This repository contains Orchestrator, which performs two main functions:
- Orchestration of monitor runs.
- Forwarding of in-process monitoring data it receives.
The agent is written in Elixir and distributed both as a stand-alone executable and a container.
Based on monitor configurations maintained on the Metrist backend, Orchestrator will schedule runs of checks for certain monitors. It is configured with an instance id that allows the backend to keep track of when something was last run and one or more "run groups" that allow the backend to decide what monitors and checks are configured to run on that particular instance of Orchestrator.
When a monitor is up for its run, it is downloaded from a Metrist-managed S3 bucket so that the latest version of a monitor is always executed; it is then started and the monitor is expected to participate in a simple procotol to exchange configuration data and have Orchestrator drive the monitoring code through the configured scenario. For every step, a timing is obtained and Orchestrator sends that back to the Metrist backend.
Metrist Orchestrator comes with a handler for in-process monitoring. For every Metrist In-Process Agent (IPA) message it receives, it will try to match the messages against its configuration to see whether it needs to be forwarded to the Metrist backend.
IPA messages consist of four fields: the HTTP method, the url, the path, and the time it took for the HTTP transaction to complete. A configuration file can be specified by pointing the environment variable
METRIST_CMA_CONFIG to a Yaml file with contents similar to this snippet:
patterns: braintree.Transaction: method: any host: api.*.braintreegateway.com url: /transaction$
You can specify as many patterns as you like. The key is in the format "monitor-name.check-name", both of which you can obtain from our web UI.
url can both be left out or for clarity specified as
"any" in which case everything matches. All three fields are regular expressions that are matched against the corresponding fields in the IPA message. If it matches, the measured value will be sent to the Metrist backend.
Metrist Orchestrator is configured through environment variables:
METRIST_INSTANCE_ID- this is the instance id used for reporting. It can be any logical name, but should be unique and consistent between runs as the backend will use this to supply the instance with the timings of last monitoring runs.
METRIST_RUN_GROUPS- one or more "run groups" this monitor will schedule. When more than one, a comma-separated list. This can be used to have several instances of monitors run some same set of monitors.
METRIST_CLEANUP_ENABLED- if set, a flag that determines whether to run cleanup actions. Monitors can have a "Cleanup" action that usually is there to remove artefacts of previous runs which these runs could not remove themselves (because of a crash or a provider outage, for example). Because these operations can be expensive, it is best to only schedule them on a subset of instances.
METRIST_SECRETS_SOURCE- when monitors need secrets like API keys, a pointer to the secrets source. Currently only "aws" is supported (and the default), which will try to retrieve secrets from AWS Secrets Manager.
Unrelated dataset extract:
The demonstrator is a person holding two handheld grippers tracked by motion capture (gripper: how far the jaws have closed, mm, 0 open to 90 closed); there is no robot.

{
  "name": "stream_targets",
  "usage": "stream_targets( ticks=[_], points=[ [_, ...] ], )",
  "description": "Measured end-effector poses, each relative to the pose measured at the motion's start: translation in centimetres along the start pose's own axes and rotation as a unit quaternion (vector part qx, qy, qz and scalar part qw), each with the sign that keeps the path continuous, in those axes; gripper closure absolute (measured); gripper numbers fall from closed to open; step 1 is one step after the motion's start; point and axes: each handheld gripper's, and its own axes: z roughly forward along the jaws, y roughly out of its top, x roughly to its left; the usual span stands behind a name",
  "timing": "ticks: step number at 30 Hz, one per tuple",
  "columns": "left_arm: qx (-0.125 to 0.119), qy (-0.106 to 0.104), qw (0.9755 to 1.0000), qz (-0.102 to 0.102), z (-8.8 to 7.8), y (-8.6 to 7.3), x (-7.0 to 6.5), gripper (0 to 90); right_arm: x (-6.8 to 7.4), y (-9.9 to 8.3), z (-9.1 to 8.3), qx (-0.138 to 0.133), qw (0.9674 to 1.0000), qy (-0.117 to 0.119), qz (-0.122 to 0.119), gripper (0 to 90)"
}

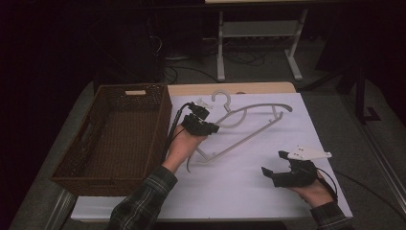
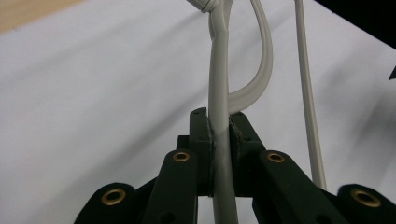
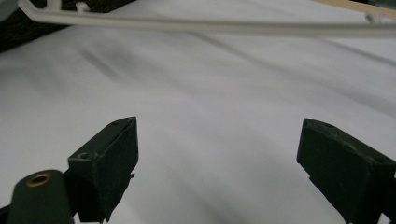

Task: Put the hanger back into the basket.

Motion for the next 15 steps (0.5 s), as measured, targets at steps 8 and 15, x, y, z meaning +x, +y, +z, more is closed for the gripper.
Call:
stream_targets(
  ticks=[8,15],
  points=[
    [-0.008,0.019,0.9997,0.009,-3.3,2.0,-0.1,82.5,-0.1,-0.4,-1.6,-0.035,0.9992,-0.009,0.013,5.4],
    [-0.013,0.030,0.9994,0.004,-6.4,2.3,1.2,82.5,0.5,-0.7,-2.5,-0.050,0.9987,0.000,0.011,2.5]
  ],
)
METRIST_CMA_CONFIG- the agent configuration file, currently only used for in-process forwarding patterns as described above.
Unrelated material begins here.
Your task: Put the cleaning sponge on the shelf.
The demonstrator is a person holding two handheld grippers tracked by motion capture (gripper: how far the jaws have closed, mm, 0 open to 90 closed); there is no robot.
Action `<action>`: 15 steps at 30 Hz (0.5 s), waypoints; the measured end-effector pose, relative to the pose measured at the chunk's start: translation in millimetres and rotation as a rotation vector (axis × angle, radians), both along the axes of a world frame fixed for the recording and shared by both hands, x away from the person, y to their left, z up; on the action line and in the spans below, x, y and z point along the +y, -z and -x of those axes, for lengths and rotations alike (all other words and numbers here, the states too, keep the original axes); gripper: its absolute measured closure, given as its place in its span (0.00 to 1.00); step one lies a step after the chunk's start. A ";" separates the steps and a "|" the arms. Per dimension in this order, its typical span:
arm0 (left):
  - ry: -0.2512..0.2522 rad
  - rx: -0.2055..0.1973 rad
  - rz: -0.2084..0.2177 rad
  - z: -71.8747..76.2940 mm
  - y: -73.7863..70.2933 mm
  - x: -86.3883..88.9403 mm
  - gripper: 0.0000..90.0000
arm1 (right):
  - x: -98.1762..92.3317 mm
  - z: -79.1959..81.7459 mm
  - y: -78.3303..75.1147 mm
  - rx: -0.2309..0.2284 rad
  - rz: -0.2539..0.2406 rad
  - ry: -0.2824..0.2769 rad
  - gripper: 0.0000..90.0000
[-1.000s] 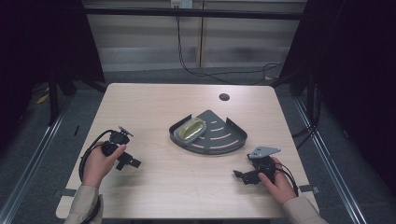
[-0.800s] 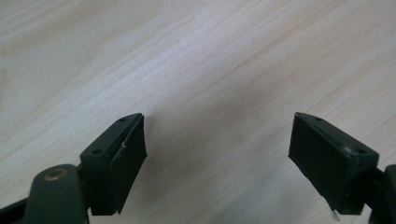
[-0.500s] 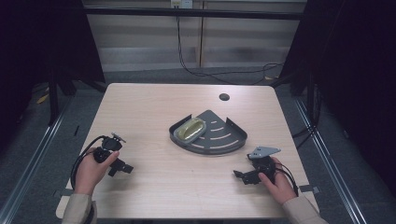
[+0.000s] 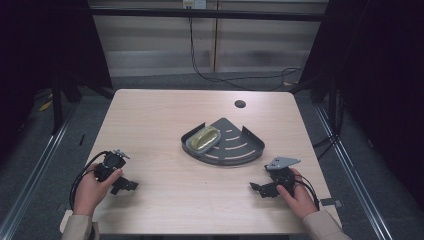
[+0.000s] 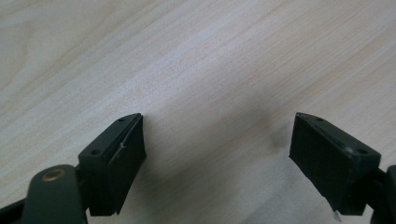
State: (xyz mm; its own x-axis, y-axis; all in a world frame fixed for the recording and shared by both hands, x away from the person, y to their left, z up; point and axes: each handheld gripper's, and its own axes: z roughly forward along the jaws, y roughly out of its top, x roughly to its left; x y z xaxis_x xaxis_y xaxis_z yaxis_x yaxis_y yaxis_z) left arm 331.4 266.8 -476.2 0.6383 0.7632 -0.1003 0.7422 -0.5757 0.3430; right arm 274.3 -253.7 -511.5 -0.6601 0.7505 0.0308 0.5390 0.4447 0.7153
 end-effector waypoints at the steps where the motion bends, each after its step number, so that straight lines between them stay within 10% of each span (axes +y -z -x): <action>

METRIST_LOGGING_LEVEL- the level to log at; usually the "Info" default is fine but sometimes "Debug" makes sense, and "Error" can be used to make the process less talkative. "Notice", "Warning", "Critical", "Alert" and "Emergency" are also accepted options but will usually not make too much of a difference and might not be supported by all monitors that also interpret this variable.
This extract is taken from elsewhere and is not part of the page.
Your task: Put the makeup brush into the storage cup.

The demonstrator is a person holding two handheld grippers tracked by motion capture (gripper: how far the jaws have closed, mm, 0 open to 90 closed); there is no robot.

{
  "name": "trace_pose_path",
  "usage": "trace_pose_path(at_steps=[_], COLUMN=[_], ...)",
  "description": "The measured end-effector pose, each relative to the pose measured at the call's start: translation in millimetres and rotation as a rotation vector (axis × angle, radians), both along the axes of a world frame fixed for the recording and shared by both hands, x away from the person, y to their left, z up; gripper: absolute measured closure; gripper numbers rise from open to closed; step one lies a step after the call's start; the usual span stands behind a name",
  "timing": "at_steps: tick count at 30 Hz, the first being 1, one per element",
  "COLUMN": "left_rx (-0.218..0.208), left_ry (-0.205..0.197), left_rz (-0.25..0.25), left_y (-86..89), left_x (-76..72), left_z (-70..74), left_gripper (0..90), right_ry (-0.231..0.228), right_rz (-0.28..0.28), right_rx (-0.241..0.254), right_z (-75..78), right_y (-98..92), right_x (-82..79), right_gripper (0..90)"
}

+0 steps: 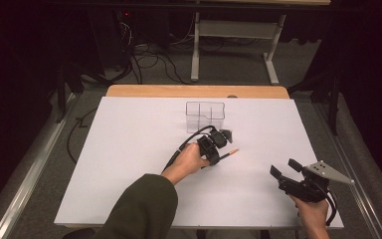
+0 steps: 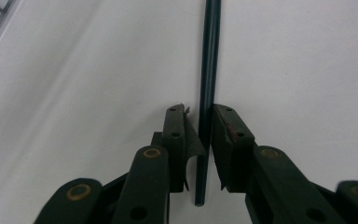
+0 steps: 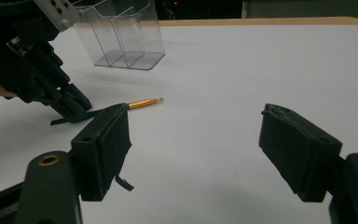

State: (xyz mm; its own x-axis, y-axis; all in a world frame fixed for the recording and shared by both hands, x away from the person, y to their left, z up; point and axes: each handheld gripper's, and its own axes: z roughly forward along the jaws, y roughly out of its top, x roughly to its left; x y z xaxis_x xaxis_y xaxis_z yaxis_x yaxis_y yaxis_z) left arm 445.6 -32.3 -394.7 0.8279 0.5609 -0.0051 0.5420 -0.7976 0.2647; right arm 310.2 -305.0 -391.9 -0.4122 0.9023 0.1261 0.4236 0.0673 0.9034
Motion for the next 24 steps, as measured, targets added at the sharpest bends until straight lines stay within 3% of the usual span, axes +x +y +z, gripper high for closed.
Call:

METRIST_IPA_LOOPBACK_ONLY- whether to open the UDP socket for in-process data only on the loopback/localhost address. This can be used to restrict this sort of traffic to only the local machine. Off by default which means that the "wildcard" address is bound, making the UDP socket accessible to all machines that can route to the instance.
METRIST_IPA_SERVER_PORT- sets a port through which telemetry data is to be sent. The default is port 51712.